A few moments later Sephiroth strode up to the door of the bathroom that Vincent was just leaving. The gunman raised an eyebrow at the 15 foot constrictor snake that was draped lazily over Sephiroth's shoulders, its tongue flicking the air with mild curiosity.

"It seems to like you." The gunman murmured,

"Seems to." Sephiroth agreed, "I think we might get a cage for it."

Vincent nodded mutely, taking a brief glance down at the bottle of Aftershave clutched in his silver-clawed hand. "Closet?"

"Closet." The Ex-General agreed with a smirk.

Soundlessly the two padded into Sephiroth's room, the Masamune and Cerberus were both drawn before Sephiroth counted down from three with his fingers. Then a gloved hand whipped out sliding the Closet door open with enough force to make it screech on the hinges. A pair of startled yelps pierced the quiet, and two pairs of blue eyes widened in horror. Vincent's gauntleted hand rose in one fluid movement and the aftershave was deployed.
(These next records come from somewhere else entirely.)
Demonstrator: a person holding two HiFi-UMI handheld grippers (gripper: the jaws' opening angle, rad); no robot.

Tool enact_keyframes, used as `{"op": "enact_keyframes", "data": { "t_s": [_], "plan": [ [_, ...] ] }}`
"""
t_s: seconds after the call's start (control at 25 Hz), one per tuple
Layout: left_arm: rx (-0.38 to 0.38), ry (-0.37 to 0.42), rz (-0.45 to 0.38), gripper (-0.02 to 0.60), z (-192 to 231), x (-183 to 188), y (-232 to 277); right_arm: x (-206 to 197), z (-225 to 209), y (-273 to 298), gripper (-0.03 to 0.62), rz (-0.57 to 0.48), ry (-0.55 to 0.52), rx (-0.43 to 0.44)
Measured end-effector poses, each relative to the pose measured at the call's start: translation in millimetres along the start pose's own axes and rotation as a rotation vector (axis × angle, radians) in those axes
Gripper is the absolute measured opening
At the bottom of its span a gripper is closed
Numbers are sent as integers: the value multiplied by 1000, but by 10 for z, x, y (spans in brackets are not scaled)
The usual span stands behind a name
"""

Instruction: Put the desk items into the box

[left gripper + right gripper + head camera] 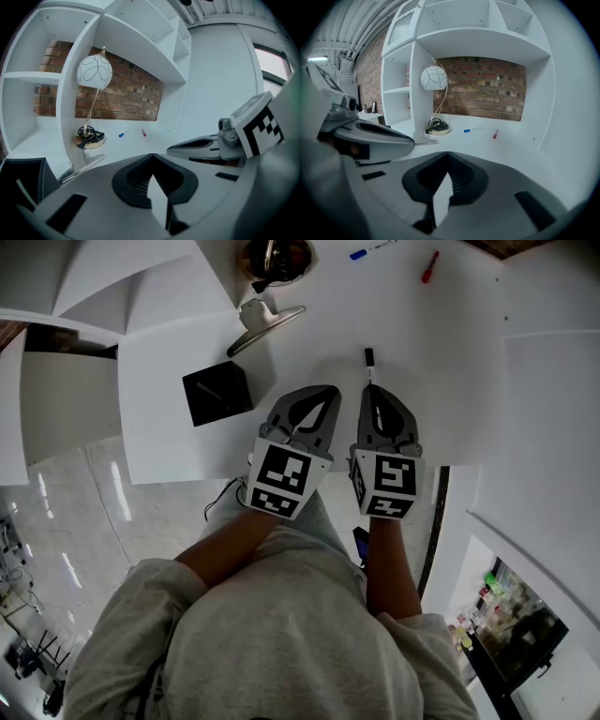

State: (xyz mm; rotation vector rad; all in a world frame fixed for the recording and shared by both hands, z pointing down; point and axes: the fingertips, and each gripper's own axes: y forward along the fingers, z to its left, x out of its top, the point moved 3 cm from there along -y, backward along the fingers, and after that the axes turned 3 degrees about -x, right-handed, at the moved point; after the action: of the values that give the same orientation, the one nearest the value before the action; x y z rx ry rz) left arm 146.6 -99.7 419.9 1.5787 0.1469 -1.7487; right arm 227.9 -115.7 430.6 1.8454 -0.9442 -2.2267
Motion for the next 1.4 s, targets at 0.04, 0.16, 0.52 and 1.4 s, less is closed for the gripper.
{"op": "enact_keyframes", "data": {
  "t_s": [0.04, 0.16, 0.52, 1.4],
  "plan": [
    [-2, 0, 4, 9, -1, -11, 23, -28, -23, 23, 17, 14, 2, -1],
    [-8, -3, 16, 9, 1, -39, 98, -105, -94, 107, 17, 67, 7, 4],
    [-20, -35, 44, 9, 34, -102, 276, -365, -258, 375, 18, 280, 27, 26],
    [-2, -76, 62, 9, 245, -162, 299, -804, -386, 862, 106, 696, -2, 113]
  ]
}}
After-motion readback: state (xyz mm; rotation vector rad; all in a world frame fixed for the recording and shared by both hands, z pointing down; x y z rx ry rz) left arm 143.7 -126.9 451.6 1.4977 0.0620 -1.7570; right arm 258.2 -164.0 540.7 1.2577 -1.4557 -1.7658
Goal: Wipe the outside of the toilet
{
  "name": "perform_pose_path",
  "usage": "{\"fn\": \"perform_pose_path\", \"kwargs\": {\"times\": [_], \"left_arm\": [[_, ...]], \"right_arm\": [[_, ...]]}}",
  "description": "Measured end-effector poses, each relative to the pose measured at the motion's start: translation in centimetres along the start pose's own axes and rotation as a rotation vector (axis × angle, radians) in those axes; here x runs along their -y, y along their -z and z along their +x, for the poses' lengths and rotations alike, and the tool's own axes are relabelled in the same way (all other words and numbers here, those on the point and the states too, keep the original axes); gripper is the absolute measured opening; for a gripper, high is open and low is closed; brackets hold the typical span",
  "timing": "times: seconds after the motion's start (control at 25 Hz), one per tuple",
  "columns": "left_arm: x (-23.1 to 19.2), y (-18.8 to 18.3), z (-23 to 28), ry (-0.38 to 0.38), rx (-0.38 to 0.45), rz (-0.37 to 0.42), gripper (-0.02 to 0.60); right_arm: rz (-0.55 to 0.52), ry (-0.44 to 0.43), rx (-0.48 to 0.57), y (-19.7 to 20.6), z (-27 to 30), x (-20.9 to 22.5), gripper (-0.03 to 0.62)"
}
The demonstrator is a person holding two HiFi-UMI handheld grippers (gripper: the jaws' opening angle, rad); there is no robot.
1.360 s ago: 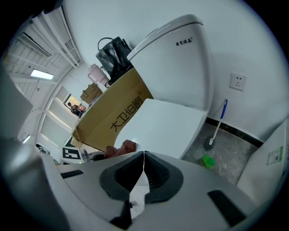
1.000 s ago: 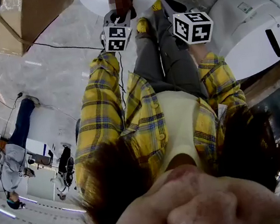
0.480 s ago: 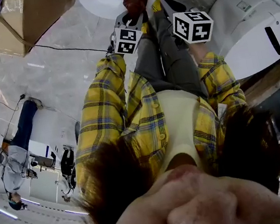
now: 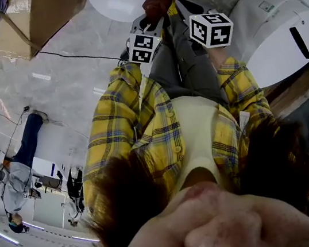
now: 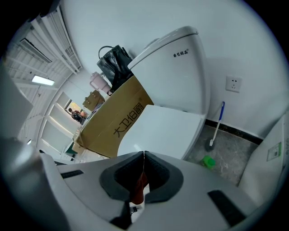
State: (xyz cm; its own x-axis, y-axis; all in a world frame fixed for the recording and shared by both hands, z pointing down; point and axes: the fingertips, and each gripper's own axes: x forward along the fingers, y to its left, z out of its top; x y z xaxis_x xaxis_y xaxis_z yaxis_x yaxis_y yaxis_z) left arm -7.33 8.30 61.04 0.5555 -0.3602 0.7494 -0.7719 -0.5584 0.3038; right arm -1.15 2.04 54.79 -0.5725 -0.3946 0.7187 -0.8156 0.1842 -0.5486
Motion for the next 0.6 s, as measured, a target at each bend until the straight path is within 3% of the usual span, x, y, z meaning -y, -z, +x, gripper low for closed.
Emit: {"fn": "perform_pose_path", "kwargs": {"times": [0.6], "left_arm": [[0.2, -6.6, -6.6, -0.045, 0.129, 0.075, 0.095]], "right_arm": [[-0.047, -0.010, 0.080, -3.1, -3.5, -4.0, 0.026]]}}
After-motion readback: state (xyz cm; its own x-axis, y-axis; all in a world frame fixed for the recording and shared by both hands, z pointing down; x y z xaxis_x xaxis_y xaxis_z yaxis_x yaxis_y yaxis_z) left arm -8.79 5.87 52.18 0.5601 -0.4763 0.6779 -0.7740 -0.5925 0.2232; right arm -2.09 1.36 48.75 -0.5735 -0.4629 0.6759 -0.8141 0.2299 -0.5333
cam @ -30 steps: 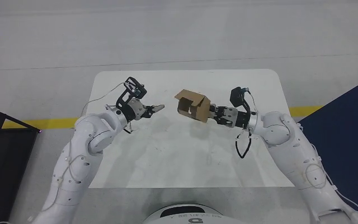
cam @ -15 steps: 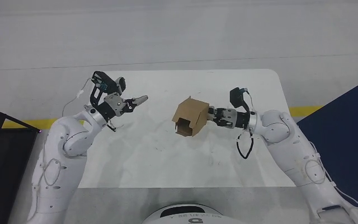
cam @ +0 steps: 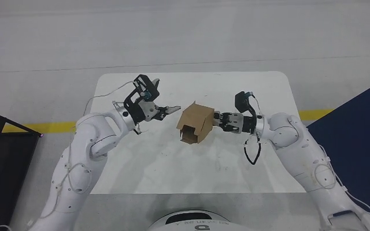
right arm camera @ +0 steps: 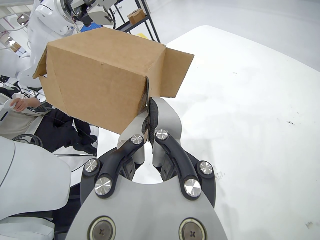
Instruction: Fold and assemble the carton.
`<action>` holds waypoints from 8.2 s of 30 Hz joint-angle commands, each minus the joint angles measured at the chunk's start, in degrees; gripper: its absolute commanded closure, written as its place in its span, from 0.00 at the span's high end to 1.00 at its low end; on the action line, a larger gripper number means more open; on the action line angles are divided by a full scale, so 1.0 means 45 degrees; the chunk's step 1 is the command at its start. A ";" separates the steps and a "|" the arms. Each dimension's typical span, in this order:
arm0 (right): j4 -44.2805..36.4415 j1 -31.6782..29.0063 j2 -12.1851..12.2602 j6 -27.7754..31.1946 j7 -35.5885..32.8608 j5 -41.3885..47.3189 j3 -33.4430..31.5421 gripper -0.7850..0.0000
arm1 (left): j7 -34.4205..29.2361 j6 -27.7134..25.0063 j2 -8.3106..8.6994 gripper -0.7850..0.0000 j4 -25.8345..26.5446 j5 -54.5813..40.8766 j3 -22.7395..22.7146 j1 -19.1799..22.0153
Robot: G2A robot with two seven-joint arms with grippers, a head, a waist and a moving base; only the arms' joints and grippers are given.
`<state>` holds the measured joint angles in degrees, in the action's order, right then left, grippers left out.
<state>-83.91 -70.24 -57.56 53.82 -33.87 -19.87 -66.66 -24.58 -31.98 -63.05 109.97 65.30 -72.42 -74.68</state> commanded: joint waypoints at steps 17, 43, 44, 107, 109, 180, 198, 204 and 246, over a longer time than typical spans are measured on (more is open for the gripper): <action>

Fear turned to revulsion as the potent spray settled on the two interlopers.

"Yeeeaaaaaghh…" Zack choked, coughing and waving his hand before his nose,

"What IS that stuff?" Reno cried, wrapping both hands over his face.

"That's what we wanted to ask you." Sephiroth snorted, his impressive blade held ready at his side. Vincent pointed Cerberus wordlessly at the Black-haired swordsman's head,

"Whoa! Whoa! Don't kill me! It was a joke!" Zackary sputtered,

"How did you figure it out so fast?" Reno gawked, still trying to plug his nose unsuccessfully.

"We don't use aftershave…" Vincent explained.

"What? Then why do you have it?" Zack raised an eyebrow,

"Came with the set." Sephiroth said with a shrug. Reno was now eyeing the massive reptile Sephiroth carried,

"So you don't use that when you shave?" The Turk queried after a moment, Sephiroth smirked,

"Neither of us has to shave."

"WHOA! I KNEW you two were related!" Zack cried,

"You don't need to shave either Zack…" Sephiroth snorted with a roll of his eyes, "Nor does Cloud." Zack blinked several times.

"Really? Oh… well…."

"It's a Mako thing." Vincent muttered,

"What about Reno? I never see him shave!" Zack responded quickly, Reno's eyes widened, his gaze becoming strangely guarded. "He never even has a SHADOW!"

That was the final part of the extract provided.